L’omniprésence de la nudité corporelle est source de malaise. La construction de Flesh (jusqu’au titre), évoque l’obsession de la plasticité de la chair. La dernière séquence accentue cette impression déroutante. Le corps de Joe est instrumentalisé par son épouse, qui profite passivement de l’argent qu’il rapporte. Elle exhibe fièrement son mari à son amie, comme s’il s’agissait d’un vulgaire objet de collection. Au début du film, elle emballe d’ailleurs le sexe de son mari dans un foulard, comme pour protéger cet outil de travail qui permet de subvenir aux besoins de sa famille.

Le protagoniste s’est prostitué durant toute la journée pour permettre à l’amie de sa femme d’avorter. La seule récompense qu’il en retire est d’entendre celle-ci reprocher à Géraldine de s’être bêtement enchaînée à Joe en l’épousant. Le jeune homme, quant à lui, est trop épuisé pour réagir. Il s’endort paisiblement après cette journée de labeur, enfouissant ses blessures secrètes dans un sommeil mérité.

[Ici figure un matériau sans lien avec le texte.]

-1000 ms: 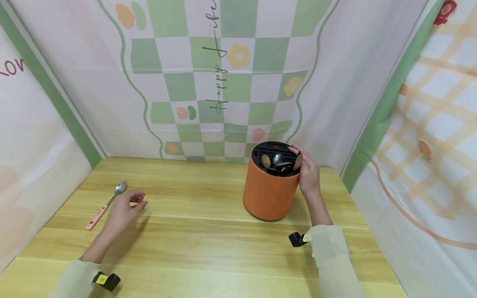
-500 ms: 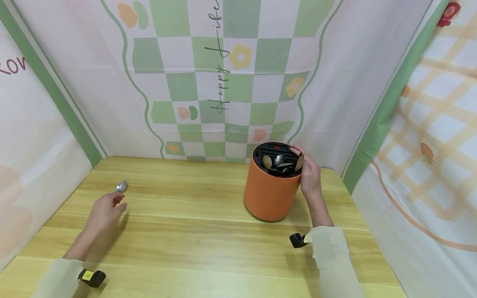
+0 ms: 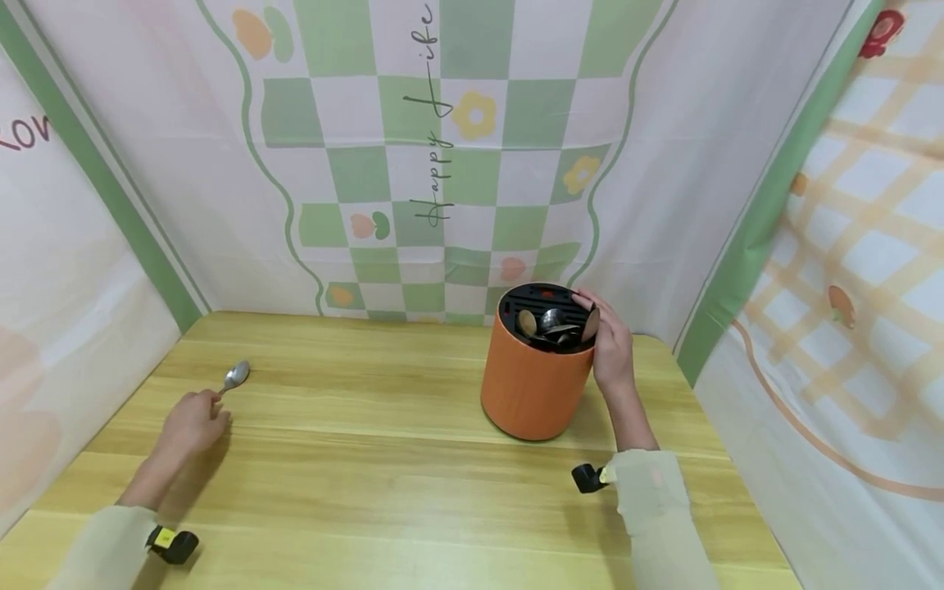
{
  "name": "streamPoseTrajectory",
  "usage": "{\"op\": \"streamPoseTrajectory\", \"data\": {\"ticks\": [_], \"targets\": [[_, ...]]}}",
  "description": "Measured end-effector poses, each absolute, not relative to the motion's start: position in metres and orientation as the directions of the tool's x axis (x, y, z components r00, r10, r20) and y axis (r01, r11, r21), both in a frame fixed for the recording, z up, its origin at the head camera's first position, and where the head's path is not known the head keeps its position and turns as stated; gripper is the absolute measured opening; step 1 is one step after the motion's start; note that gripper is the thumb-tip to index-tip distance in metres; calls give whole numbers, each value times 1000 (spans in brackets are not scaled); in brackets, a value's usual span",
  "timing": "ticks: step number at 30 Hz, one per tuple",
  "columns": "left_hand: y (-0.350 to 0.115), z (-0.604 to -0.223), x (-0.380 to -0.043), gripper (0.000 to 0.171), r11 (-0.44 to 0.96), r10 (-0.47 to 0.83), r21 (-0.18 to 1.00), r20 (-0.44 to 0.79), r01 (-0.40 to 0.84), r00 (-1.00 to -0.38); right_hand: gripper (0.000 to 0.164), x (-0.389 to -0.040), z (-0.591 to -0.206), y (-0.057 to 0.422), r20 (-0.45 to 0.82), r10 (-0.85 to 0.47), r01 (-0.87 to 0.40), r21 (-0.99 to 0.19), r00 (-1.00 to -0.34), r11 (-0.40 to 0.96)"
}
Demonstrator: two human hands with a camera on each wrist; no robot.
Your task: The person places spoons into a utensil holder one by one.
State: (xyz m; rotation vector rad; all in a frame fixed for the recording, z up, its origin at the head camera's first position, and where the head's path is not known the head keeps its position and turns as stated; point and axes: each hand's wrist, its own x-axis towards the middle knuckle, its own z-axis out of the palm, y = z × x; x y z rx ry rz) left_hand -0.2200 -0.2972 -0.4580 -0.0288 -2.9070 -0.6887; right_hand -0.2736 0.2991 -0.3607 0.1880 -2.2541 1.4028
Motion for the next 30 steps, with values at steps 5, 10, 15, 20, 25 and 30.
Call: {"op": "streamPoseTrajectory", "data": {"ticks": [5, 10, 15, 20, 25, 30], "targets": [[-305, -456, -220, 33, 903, -61, 430, 154, 12, -986, 51, -274, -360, 298, 461, 119, -360, -808, -880, 467], [-316, -457, -219, 27, 907, -82, 420, 96, -35, -992, 51, -274, -360, 297, 458, 119, -356, -806, -881, 473], [-324, -458, -220, 22, 910, -81, 410, 38, -59, -996, 52, -275, -361, 299, 452, 126, -350, -813, -883, 465], [-328, -454, -222, 25, 913, -81, 402, 4, -73, -997, 52, -275, -361, 300, 441, 135, -338, -821, -887, 460], [-333, -449, -227, 24, 903, -80, 417, -72, -103, -994, 54, -276, -361, 300, 423, 143, -318, -829, -895, 461], [-339, -447, -232, 24, 889, -37, 447, -142, -98, -989, 56, -275, -361, 300, 426, 137, -322, -826, -894, 463]]}}
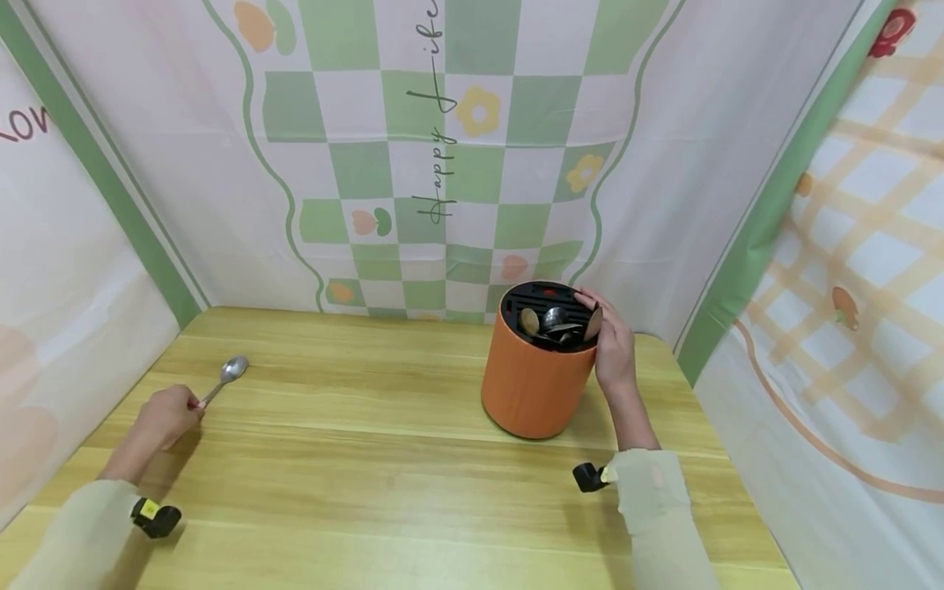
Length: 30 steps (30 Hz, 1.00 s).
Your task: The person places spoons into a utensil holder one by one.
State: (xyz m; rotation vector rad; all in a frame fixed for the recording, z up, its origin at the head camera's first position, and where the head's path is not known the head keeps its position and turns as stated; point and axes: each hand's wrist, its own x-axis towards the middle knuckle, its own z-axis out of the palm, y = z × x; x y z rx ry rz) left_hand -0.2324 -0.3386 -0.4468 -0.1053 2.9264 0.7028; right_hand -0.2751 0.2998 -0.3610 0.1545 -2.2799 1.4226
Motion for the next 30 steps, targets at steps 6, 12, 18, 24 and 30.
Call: {"op": "streamPoseTrajectory", "data": {"ticks": [6, 12, 18, 24, 30], "targets": [[-344, -447, -233, 26, 818, 22, 561, -252, -127, -968, 54, -275, -360, 299, 431, 140, -331, -830, -891, 450], [-339, -441, -229, 21, 753, 26, 634, -300, -179, -954, 53, -276, -361, 300, 438, 139, -335, -823, -888, 458], [-329, -437, -227, 18, 658, 47, 726, -304, -200, -951, 53, -277, -362, 302, 439, 141, -333, -822, -888, 463], [-318, -439, -228, 18, 633, 106, 767, -219, -104, -970, 51, -275, -361, 301, 438, 138, -331, -819, -888, 468], [-302, -439, -228, 18, 582, 154, 813, -145, -29, -978, 55, -274, -360, 299, 434, 140, -331, -826, -890, 457]]}}
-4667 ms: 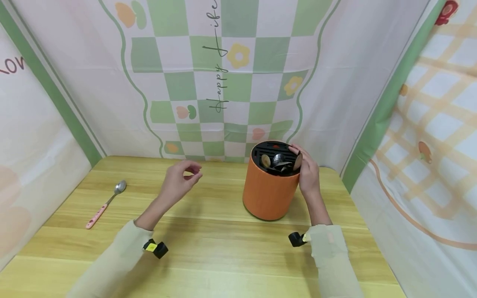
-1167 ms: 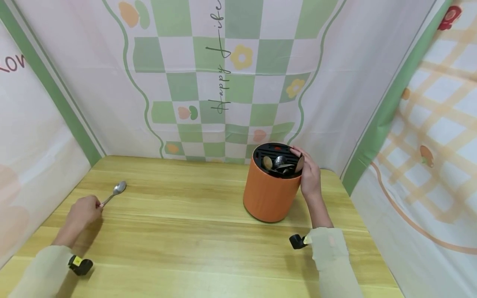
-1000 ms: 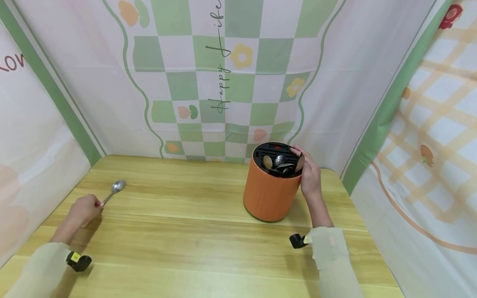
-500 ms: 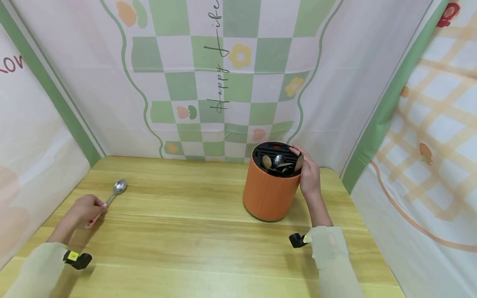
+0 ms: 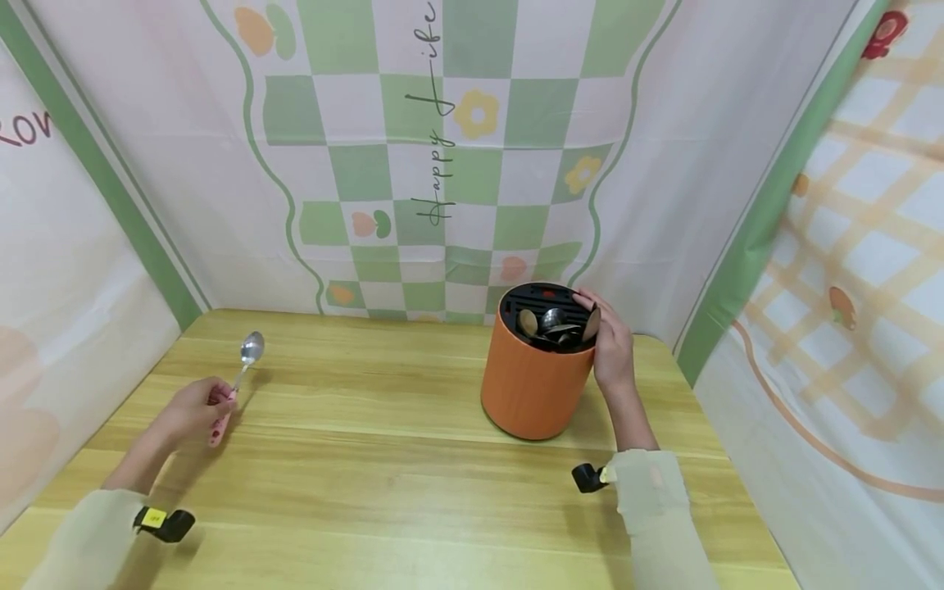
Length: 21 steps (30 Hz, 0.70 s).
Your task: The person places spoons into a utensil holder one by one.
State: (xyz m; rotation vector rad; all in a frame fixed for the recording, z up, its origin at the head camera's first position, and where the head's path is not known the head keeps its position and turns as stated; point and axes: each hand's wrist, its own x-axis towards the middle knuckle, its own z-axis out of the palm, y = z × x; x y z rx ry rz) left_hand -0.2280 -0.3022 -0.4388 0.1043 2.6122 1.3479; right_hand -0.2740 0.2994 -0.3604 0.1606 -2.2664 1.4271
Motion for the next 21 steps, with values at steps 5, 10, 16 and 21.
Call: {"op": "streamPoseTrajectory", "data": {"ticks": [5, 10, 16, 21], "targets": [[-285, -435, -228, 17, 517, 194, 855, -60, 50, -979, 54, -274, -361, 300, 432, 137, -329, -824, -891, 461], [-268, -433, -231, 14, 514, 174, 854, -7, 85, -985, 53, -273, -361, 301, 431, 142, -327, -827, -891, 457], [-248, -436, -234, 15, 499, 150, 856, 71, 137, -986, 51, -273, -361, 300, 434, 139, -335, -830, -890, 446], [-231, -436, -236, 16, 520, 158, 839, 91, 161, -983, 54, -273, -361, 300, 436, 137, -336, -828, -890, 450]]}}
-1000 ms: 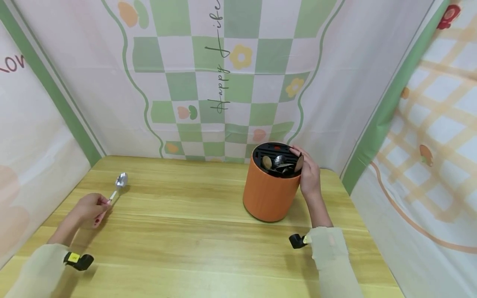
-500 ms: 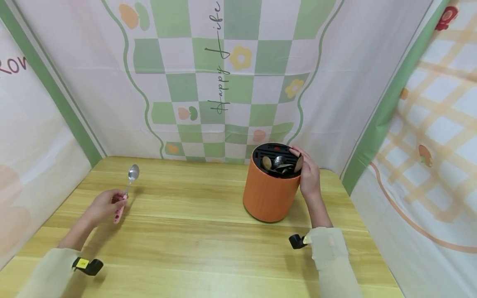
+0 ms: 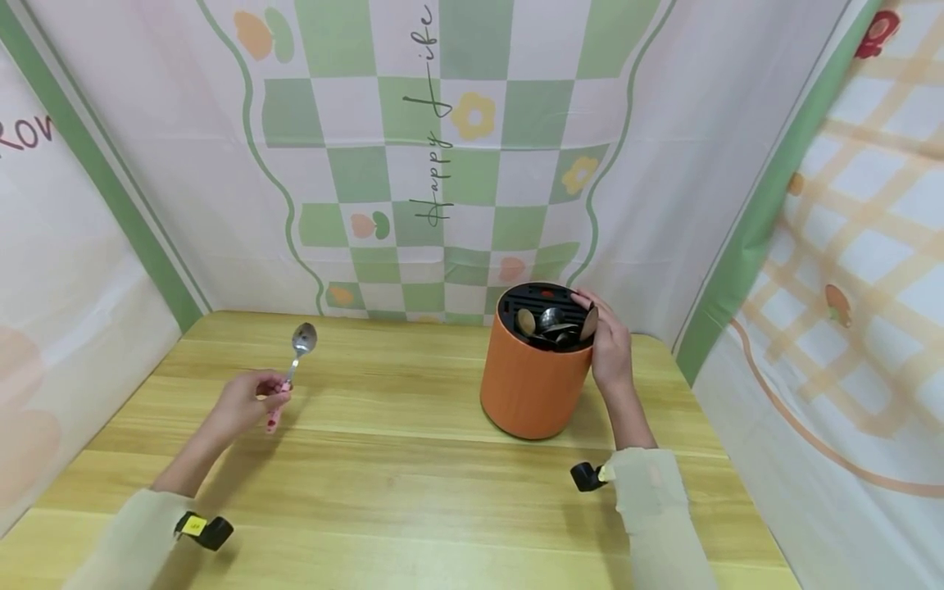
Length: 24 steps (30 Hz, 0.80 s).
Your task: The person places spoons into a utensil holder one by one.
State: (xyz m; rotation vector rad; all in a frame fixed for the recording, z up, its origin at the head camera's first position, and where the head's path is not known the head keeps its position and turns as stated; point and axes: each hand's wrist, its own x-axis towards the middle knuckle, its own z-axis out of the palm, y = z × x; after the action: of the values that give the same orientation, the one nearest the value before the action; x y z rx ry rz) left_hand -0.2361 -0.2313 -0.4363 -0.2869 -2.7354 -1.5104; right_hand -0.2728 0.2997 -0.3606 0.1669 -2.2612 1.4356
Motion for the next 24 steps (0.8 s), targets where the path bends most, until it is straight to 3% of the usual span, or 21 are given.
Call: {"op": "streamPoseTrajectory", "data": {"ticks": [14, 24], "targets": [[-192, -435, -238, 11, 551, 189, 802, 149, 230, -971, 51, -274, -361, 300, 441, 133, -340, -822, -887, 458], [-166, -435, -242, 14, 483, 214, 851, 112, 205, -970, 53, -273, -361, 300, 441, 140, -334, -819, -887, 466]]}}
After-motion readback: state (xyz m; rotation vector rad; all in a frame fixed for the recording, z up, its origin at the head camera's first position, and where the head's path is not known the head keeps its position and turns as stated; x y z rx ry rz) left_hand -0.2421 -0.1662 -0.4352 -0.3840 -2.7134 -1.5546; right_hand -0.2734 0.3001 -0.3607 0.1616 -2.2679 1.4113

Partie 2 : Le Corps anéanti (TRASH)

Trash (1972) est une suite logique de Flesh, ou plutôt un destin possible de Joe. On peut considérer la deuxième partie de la trilogie de Paul Morrisey comme une sorte d’arborescence alternative de la première. Le protagoniste incarne en effet plusieurs visages, plusieurs reflets d’une même existence vouée à l’autodestruction.

Le film ne décrit pas seulement l’univers sordide des bas-fonds new-yorkais, peu visible dans le cinéma des années 1970 (hormis dans des œuvres telles que Mean Streets de Martin Scorsese). Trash évoque surtout l’évolution négative du corps du personnage. D’un corps qui entre en rapport avec des éléments d’anéantissement, ici représentés par la consommation de stupéfiants.

Concernant le montage, Morrissey abandonne la coupe franche et lumineuse et privilégie plutôt les plans-séquences. La photographie est granuleuse et blafarde. Les scènes d’intérieur prédominent et expriment le cloisonnement dont les personnages sont victimes.

Si la performance de Joe reste en tout point remarquable, certains seconds rôles sont des plus irritants. Leur diction est trop appuyée et les interprètes (qui ne sont pas des acteurs professionnels) surjouent bien souvent. Certaines séquences sont par ailleurs si répétitives et bavardes que la caméra ne sait plus vers quel comédien se tourner pour continuer à filmer. La surprise de Flesh est certes passée. On ne peut cependant nier la pertinence de Trash, qui développe des thématiques novatrices, que nous aborderons ici lapidairement.

Le film commence par un plan sur les fesses de Joe. Un travelling optique arrière montre une amie strip-teaseuse en train de lui faire une fellation. Mais l’ancien gigolo est devenu toxicomane et l’héroïne l’a rendu impuissant. Son amie a beau danser complètement nue, elle ne parvient pas à exciter son partenaire. Morrissey n’hésite pas à filmer en gros plan le sexe de Joe pour bien montrer sa mollesse.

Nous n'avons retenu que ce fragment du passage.